I'm aware that the the rule of 3 would apply if there are no failures, but I'd like a more precise solution in situations where the sampling does have a failure.

This seems like it would be best modeled as a hypergeometric distribution, but I'm struggling to frame the question properly in these terms. I like examples, so say I have a population of 500, and I want to be 99% confident that there are 5 or fewer failures in the population.

How do I frame this type of question using the hypergeometric distribution?

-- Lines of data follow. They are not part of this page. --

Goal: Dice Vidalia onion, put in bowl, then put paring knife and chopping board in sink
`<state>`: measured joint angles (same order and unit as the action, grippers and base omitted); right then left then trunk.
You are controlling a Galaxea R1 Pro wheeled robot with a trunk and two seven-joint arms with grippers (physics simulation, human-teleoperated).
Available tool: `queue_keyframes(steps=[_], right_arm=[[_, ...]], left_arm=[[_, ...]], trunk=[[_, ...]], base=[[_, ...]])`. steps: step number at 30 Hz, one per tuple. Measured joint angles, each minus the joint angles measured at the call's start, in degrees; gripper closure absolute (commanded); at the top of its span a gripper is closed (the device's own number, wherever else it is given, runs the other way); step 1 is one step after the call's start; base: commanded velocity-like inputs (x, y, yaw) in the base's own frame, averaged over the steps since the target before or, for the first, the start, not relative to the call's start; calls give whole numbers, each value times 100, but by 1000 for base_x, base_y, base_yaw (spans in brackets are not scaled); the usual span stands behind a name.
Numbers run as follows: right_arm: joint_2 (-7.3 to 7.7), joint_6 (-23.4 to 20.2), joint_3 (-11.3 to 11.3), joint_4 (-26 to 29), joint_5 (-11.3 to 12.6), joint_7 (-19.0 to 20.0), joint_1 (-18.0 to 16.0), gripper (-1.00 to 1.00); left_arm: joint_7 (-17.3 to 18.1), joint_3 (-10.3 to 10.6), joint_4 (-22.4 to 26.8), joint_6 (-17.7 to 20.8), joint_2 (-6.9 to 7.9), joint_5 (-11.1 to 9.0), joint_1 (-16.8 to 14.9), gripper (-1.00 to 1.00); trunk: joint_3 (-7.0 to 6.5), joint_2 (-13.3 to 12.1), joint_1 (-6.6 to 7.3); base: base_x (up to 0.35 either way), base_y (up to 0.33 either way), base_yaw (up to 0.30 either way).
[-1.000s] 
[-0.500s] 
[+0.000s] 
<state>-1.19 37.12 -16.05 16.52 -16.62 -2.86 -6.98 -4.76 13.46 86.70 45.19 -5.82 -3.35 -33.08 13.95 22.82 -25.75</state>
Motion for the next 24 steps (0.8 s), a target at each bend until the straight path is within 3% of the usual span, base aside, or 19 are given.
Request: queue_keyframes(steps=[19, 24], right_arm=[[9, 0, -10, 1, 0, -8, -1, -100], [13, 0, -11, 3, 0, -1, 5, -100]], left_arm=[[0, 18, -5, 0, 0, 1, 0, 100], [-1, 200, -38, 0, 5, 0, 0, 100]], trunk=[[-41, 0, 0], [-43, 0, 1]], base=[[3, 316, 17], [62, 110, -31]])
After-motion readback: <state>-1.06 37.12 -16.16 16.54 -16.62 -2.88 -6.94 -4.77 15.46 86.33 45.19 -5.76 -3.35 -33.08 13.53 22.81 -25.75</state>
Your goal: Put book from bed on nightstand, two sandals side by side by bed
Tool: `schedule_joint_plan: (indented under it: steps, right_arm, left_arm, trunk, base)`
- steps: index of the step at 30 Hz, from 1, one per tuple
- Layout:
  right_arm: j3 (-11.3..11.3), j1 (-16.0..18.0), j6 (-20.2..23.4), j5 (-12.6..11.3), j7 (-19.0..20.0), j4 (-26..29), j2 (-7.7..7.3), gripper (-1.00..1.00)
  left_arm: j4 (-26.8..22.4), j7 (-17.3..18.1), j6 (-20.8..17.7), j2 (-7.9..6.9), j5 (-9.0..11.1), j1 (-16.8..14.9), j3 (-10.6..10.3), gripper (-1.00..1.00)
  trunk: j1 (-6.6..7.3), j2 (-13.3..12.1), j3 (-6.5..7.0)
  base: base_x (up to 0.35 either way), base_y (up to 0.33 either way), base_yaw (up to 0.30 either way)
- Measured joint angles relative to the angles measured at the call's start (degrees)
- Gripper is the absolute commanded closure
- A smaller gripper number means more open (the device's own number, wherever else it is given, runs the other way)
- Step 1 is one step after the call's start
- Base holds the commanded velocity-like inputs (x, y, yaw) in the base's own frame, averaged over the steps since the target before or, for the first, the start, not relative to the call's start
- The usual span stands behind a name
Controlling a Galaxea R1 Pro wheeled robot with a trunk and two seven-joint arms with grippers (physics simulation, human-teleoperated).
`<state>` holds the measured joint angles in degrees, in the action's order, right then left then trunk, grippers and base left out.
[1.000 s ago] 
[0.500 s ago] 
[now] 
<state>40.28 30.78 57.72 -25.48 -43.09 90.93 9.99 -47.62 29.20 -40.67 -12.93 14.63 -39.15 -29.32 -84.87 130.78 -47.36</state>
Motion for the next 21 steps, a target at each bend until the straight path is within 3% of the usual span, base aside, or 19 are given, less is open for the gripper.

My current attempt is this (in terms of the Wiki variables):

$N=500$; $K=495$; $n=100$; $P(X)=0.01$

With a sample of 50 and 3 failures, the probability of a 10% failure rate is (for some reason, I'm getting a [Math Processing Error] when using LaTex, so I'll post my progress in R commands)

qhyper(p=0.01, m=495, n=5, k=100)

Which gives $k=97$. Interpreting this, I should take away that from a 100 sample set in a population of 500, I can be 99% confident that if I find 3 or fewer failures in my sample, the error rate is no worse than 1% (or 5 in 500)?

I admittedly don't have a great intuition for this type of distribution, but my gut is giving me pause at the thought of sampling 100 specimens, finding 3 failures, and declaring with 99% confidence that there are only up to 2 more in the remaining 400.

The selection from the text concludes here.